Novo perfil jurídico «não produziu autonomia»

O longo espaço de tempo que demorou a alterar o perfil jurídico dos hospitais foi chamado ao debate por um dos comentadores, como aliás faria também Mendes Ribeiro, apesar de ter sido um projecto «manifestamente insuficiente». Contudo, a alteração do perfil jurídico «não produziu em cascata aquilo que era autonomia e responsabilização», reconheceu outro dos comentadores.

«É preciso dizer que não vamos conseguir pagar»

«Os doentes vivem com a ideia, que foi fomentada, que é possível continuar a dar-lhes tudo de graça, e eu há muito tempo que ando a clamar para o aumento significativo da contribuição aos que podem. Isto é uma questão que está na mesa?», questionou Manuel Antunes. Aliás, para o cirurgião, aquilo que tem sido dito pelo ministro da Saúde — «vamos cortar 11% ao orçamento dos hospitais mas tenho a certeza que os profissionais de saúde vão conseguir prestar o mesmo serviço» — é «a maior mentira» que se pode dizer. «É preciso dizer claramente aos doentes que não vamos conseguir pagar», sustentou.

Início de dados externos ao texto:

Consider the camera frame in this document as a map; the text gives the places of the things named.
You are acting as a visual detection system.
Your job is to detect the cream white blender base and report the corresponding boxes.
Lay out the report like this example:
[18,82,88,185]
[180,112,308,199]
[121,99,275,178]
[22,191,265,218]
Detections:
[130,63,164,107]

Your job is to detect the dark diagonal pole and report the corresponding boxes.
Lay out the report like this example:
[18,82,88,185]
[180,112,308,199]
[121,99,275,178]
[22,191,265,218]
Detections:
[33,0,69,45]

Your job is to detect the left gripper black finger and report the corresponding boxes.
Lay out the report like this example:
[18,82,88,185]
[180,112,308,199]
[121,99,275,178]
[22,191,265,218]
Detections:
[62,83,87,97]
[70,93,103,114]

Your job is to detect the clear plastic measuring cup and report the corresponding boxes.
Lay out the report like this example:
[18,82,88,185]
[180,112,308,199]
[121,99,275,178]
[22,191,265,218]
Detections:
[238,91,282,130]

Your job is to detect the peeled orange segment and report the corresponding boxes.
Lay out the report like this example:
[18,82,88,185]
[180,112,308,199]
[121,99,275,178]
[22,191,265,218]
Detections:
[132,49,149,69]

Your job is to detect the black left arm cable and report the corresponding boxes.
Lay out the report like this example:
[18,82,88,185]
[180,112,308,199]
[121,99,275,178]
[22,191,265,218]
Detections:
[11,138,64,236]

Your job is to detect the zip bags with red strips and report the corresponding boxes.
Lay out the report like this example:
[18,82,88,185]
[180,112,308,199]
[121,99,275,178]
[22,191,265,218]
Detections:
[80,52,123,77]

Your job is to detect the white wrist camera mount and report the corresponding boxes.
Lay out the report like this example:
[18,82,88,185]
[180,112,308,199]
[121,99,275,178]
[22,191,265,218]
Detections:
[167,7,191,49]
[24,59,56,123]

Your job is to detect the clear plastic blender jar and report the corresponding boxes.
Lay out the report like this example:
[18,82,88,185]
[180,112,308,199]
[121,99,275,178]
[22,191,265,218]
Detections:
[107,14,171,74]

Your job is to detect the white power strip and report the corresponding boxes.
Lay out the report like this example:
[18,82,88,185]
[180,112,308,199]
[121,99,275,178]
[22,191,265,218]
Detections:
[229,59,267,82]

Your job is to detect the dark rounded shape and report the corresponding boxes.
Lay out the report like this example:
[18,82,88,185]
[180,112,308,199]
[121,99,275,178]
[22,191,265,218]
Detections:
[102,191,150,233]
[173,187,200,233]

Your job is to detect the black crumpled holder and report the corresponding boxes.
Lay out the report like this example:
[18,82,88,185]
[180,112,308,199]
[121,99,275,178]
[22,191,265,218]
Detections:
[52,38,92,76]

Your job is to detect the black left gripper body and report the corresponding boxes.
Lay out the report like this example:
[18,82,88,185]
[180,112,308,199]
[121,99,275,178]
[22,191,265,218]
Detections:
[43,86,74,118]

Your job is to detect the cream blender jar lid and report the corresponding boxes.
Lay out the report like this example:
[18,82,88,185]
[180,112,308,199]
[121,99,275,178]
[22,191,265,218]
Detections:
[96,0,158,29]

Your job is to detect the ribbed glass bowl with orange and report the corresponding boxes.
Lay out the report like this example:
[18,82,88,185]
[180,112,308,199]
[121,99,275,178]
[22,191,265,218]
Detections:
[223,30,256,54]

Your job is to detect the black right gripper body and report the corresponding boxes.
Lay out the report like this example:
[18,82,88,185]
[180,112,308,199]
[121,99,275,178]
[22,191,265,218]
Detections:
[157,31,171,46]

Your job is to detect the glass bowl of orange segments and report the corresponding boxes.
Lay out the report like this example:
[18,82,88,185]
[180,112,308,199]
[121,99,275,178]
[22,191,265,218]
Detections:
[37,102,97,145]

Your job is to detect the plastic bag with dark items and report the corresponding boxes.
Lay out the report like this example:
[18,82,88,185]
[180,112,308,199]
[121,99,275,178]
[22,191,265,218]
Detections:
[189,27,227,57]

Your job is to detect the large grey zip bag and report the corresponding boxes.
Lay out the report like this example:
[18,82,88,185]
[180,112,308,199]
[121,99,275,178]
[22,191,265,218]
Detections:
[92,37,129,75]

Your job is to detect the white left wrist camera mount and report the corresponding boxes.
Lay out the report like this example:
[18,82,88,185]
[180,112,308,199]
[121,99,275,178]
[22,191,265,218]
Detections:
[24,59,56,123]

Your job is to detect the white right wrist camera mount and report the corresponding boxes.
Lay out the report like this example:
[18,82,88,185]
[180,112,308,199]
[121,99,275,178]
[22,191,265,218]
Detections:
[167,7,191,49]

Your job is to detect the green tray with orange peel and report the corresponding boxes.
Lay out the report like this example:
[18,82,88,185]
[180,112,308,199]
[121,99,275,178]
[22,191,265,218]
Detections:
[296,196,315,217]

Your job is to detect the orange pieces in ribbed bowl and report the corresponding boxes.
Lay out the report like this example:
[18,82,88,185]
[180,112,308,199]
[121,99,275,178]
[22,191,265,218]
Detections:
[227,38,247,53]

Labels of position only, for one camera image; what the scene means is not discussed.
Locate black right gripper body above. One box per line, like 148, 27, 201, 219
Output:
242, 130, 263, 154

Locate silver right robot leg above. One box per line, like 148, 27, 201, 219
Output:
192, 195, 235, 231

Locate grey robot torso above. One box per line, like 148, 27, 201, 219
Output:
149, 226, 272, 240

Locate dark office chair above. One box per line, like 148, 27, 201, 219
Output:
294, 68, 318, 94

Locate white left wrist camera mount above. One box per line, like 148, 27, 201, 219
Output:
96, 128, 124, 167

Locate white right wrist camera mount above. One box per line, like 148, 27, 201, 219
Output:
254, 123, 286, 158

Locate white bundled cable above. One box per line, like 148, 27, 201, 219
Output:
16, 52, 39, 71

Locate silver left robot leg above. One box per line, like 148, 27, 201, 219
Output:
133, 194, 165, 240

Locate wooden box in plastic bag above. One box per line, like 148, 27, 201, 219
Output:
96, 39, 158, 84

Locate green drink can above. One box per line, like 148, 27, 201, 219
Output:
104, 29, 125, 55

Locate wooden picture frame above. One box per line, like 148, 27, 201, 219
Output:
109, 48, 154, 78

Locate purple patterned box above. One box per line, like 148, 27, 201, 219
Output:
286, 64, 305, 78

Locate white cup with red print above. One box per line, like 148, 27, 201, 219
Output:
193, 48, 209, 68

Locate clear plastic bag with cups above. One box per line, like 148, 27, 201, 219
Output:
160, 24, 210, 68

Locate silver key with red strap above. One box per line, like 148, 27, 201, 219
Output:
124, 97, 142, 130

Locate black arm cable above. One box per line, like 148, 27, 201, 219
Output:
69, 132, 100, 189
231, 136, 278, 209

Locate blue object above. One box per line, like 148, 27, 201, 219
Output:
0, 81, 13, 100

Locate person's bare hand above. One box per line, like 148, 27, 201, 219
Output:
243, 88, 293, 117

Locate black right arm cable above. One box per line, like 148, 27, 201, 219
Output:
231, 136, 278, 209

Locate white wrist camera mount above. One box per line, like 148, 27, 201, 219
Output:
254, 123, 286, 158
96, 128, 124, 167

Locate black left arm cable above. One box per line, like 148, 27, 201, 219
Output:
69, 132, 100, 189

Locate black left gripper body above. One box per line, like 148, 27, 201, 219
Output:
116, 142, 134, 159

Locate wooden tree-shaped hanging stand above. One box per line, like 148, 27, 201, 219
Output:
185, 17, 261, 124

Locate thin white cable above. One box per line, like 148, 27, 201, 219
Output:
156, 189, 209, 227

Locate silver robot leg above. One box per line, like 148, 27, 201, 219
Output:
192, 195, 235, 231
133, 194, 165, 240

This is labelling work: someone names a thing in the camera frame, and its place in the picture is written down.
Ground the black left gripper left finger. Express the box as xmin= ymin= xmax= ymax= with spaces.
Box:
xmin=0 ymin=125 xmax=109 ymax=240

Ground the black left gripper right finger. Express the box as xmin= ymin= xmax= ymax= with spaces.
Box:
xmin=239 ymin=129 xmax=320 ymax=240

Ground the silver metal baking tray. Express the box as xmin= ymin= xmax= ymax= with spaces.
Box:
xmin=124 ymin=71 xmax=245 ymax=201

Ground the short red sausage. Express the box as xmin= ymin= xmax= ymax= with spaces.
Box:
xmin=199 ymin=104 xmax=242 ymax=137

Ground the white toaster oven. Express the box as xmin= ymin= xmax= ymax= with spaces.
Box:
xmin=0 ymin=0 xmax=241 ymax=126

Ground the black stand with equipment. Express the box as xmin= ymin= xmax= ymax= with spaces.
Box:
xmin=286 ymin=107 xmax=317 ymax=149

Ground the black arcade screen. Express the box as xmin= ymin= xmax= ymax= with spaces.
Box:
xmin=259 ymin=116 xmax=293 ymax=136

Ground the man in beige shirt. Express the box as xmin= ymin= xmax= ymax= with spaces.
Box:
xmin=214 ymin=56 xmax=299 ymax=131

Reforma «poderá ser a aposentação do SNS»

«Esta conversa que estamos a ter está deslocada pelo menos 10 anos, porque esta reforma, que poderá ser a “aposentação do SNS”, não vai acontecer», afirmou Manuel Antunes, director do Centro de Cirurgia Cardiotorácica dos HUC, justificando a sua posição com «os cortes a direito no que é desperdício e no que não é». Lembrando que anda «a puxar pelo SNS pelo menos há 12 anos», por vezes com espírito de admoestação da própria Ordem dos Médicos ou de algum bastonário, confessou no momento sentir-se «muitíssimo» apreensivo. «Diria mesmo que estou muito triste porque estou a ver desmoronar um serviço que eu próprio pensei ter contribuído para ajudar». Sem qualquer tipo de rodeios, Manuel Antunes revela já ter levado «um corte muito grande nas horas extraordinárias», reconhecendo, contudo, que «agora é muito tarde» para mudar de vida. «Vim para o SNS baseado no pagamento de salários, mas desde o ano passado 35% já foi».